PRD: InsightFace ArcFace embeddings¶
Purpose¶
The ArcFace route is the main embedding route. The project starts from aligned CelebA face images, so the goal is to turn each face into a 512 dimensional identity vector that can be searched with FAISS and grouped with DBSCAN.
The implementation uses the standard InsightFace Python package. That package loads ONNX models and runs them through ONNX Runtime. On Apple Silicon, the preferred provider is CoreMLExecutionProvider; if it is not available, the script falls back to CPUExecutionProvider.
Goals¶
- Use pretrained InsightFace models. No training happens in this lab.
- Extract 512 dimensional ArcFace embeddings.
- Prefer ONNX Runtime CoreML provider on Mac.

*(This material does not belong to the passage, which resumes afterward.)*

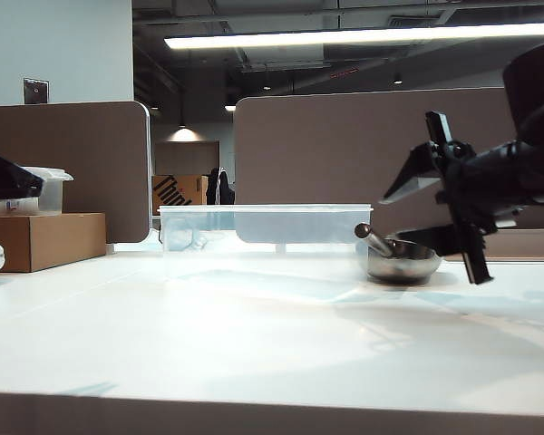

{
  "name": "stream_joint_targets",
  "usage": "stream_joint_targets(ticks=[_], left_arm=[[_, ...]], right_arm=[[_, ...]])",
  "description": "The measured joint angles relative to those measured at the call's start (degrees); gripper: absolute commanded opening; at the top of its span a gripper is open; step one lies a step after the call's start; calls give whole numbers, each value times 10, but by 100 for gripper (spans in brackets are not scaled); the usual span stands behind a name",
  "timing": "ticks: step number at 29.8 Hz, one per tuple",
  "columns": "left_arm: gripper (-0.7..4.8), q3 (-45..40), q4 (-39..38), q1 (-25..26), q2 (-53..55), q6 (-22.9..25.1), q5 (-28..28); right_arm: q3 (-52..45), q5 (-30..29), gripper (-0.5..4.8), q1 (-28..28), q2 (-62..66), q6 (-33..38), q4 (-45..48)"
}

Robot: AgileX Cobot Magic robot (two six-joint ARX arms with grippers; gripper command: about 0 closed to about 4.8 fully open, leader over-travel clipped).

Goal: Pick up the metal ice scoop from the table and place it inside the transparent plastic box.

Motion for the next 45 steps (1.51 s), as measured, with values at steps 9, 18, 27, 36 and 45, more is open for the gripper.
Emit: stream_joint_targets(ticks=[9, 18, 27, 36, 45], left_arm=[[21, 0, 0, 0, 0, 0, 0], [21, 0, 0, 0, 0, 0, 0], [21, 0, 0, 0, 0, 0, 0], [21, 0, 0, 0, 0, 0, 0], [21, 0, 0, 0, 0, 0, 0]], right_arm=[[43, 7, 216, 20, 28, -1, -38], [45, 25, 216, 20, 28, -10, -64], [48, 59, 216, 35, 33, -10, -64], [89, 46, 216, 45, 88, -3, -59], [106, 61, 66, 57, 97, -2, -45]])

- Write embeddings to HDF5 with
h5py. - Produce metadata, detection rows, failure rows, and benchmark statistics.
Inputs¶
data/manifests/images.csv- aligned CelebA images referenced by the manifest
Outputs¶
outputs/insightface/embeddings.h5outputs/insightface/embedding_metadata.csvoutputs/insightface/detections.csvoutputs/insightface/failures.csvoutputs/insightface/benchmark.json
The HDF5 file contains a dataset named embeddings.
Runtime behavior¶
FaceAnalysis.get(img) is a single image API. It is not a PyTorch DataLoader path and it does not use model.to("mps"). ONNX Runtime decides how to execute the ONNX models through the selected providers.
On this project, the common provider order is:
CoreMLExecutionProvider
CPUExecutionProvider
CoreML can dispatch work to CPU, GPU, or the Apple Neural Engine. Seeing CoreML in the provider list means the script is not limited to plain CPU, but it does not prove that every operation ran on the Neural Engine.
Storage rule¶
Embedding storage uses HDF5 dataset compression directly:
h5.create_dataset("embeddings", data=embeddings, compression="gzip", compression_opts=1)

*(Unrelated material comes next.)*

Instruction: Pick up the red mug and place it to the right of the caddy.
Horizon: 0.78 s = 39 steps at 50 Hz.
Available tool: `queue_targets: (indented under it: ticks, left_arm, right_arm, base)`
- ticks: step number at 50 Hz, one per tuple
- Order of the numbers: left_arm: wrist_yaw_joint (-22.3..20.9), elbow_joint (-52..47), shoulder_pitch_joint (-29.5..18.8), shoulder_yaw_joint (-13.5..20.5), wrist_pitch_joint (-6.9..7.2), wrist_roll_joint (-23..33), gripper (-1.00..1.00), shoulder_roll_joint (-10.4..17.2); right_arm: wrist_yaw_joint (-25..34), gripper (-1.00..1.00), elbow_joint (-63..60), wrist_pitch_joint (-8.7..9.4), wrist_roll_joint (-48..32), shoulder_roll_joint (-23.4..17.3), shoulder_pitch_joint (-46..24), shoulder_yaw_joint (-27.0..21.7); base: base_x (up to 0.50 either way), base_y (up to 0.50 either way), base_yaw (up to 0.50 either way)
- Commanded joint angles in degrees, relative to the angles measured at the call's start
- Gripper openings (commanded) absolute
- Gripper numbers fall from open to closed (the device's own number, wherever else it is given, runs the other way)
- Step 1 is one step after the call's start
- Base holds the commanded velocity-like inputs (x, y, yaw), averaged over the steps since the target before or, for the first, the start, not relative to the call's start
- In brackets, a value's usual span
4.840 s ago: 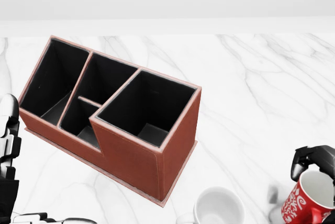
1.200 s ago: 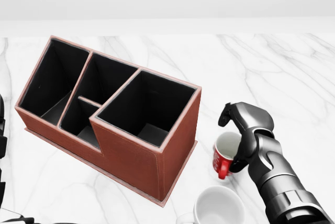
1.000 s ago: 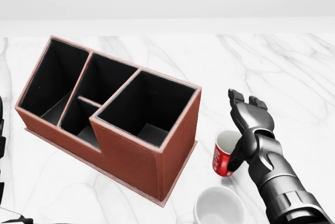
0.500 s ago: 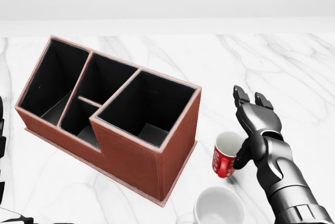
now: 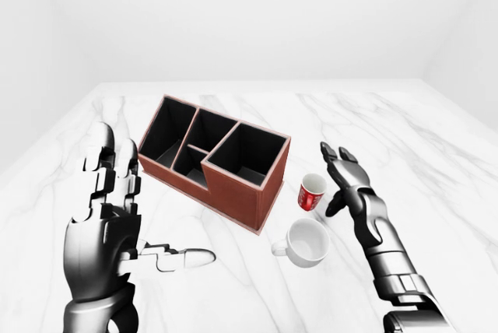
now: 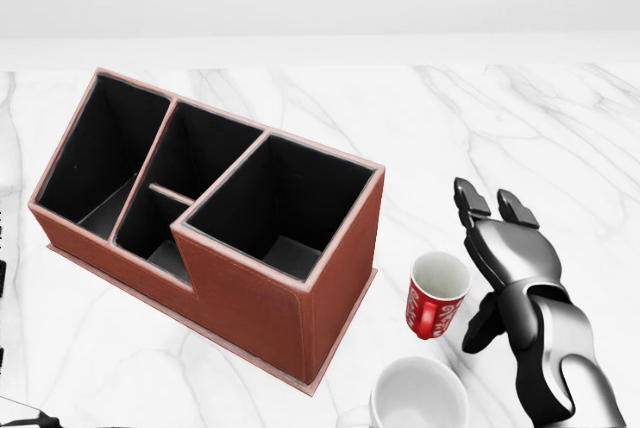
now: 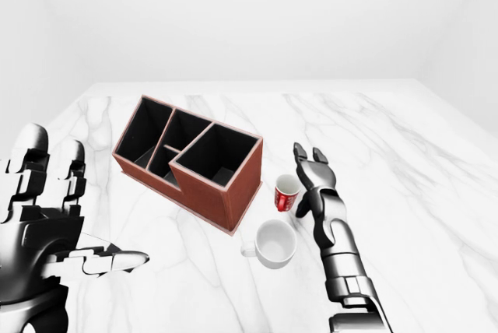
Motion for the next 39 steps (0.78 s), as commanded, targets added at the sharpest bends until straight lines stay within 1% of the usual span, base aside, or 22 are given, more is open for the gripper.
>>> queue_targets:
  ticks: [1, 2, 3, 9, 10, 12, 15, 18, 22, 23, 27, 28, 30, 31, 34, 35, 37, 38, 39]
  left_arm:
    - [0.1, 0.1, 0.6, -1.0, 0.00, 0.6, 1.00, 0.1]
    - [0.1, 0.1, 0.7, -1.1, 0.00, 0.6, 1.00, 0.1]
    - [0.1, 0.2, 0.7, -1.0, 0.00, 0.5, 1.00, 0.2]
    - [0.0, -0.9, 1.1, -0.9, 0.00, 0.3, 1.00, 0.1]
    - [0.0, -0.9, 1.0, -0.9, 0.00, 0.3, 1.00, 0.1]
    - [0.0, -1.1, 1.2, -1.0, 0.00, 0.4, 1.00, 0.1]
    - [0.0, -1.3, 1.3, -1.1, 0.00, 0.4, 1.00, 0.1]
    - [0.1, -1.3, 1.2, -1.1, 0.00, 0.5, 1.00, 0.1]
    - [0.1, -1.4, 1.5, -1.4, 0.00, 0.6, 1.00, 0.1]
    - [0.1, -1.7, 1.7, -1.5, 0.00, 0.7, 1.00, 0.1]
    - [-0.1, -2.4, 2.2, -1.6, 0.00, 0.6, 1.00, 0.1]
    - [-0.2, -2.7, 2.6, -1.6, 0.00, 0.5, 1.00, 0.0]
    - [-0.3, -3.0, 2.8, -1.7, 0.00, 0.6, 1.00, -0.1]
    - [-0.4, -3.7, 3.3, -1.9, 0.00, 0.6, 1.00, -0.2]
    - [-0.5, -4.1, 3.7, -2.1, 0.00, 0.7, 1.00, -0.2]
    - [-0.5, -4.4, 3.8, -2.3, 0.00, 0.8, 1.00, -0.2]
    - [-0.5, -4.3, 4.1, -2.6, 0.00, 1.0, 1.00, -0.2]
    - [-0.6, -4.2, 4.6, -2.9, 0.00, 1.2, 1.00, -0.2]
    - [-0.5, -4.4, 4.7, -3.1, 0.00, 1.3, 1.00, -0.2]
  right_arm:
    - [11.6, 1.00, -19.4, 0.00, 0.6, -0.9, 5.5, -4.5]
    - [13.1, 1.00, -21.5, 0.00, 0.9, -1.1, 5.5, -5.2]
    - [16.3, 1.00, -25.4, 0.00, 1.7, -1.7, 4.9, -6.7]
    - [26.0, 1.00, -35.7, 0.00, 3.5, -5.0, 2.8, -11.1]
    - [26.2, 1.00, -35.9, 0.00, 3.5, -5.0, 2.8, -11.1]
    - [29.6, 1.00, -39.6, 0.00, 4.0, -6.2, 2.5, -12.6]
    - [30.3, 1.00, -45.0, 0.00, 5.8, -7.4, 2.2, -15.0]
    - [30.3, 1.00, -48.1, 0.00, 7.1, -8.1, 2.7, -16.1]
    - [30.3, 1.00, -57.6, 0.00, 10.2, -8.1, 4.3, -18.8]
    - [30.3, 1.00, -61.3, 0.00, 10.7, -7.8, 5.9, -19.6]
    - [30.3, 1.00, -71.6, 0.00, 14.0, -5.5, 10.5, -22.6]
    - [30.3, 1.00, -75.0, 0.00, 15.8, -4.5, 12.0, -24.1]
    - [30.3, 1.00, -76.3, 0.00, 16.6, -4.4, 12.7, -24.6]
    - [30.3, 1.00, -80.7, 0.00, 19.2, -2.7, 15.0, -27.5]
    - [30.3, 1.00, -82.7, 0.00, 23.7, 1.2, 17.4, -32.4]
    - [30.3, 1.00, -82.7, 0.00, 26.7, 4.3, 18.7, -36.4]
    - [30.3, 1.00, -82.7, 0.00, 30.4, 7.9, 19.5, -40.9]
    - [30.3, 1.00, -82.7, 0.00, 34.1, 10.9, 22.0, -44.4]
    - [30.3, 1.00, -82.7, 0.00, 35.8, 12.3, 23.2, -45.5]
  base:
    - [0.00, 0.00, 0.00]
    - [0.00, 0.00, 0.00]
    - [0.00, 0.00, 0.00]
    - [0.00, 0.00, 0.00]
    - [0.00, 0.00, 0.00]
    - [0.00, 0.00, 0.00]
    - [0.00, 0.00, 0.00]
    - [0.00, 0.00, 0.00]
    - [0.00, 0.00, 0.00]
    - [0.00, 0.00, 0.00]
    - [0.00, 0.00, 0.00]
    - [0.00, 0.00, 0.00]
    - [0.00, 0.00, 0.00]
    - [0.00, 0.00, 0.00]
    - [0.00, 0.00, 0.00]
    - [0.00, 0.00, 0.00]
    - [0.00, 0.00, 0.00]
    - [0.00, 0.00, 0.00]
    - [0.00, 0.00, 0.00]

The script must not write an uncompressed .h5 file and then compress the whole file externally.
Acceptance criteria¶
- The script can process a small limit for smoke testing.
- The HDF5 dataset has shape
(N, 512). - The HDF5 dataset reports
compression == "gzip"andcompression_opts == 1. - The benchmark records selected ONNX Runtime providers.
- Failure cases are written to
failures.csv. - The output can feed both FAISS and DBSCAN.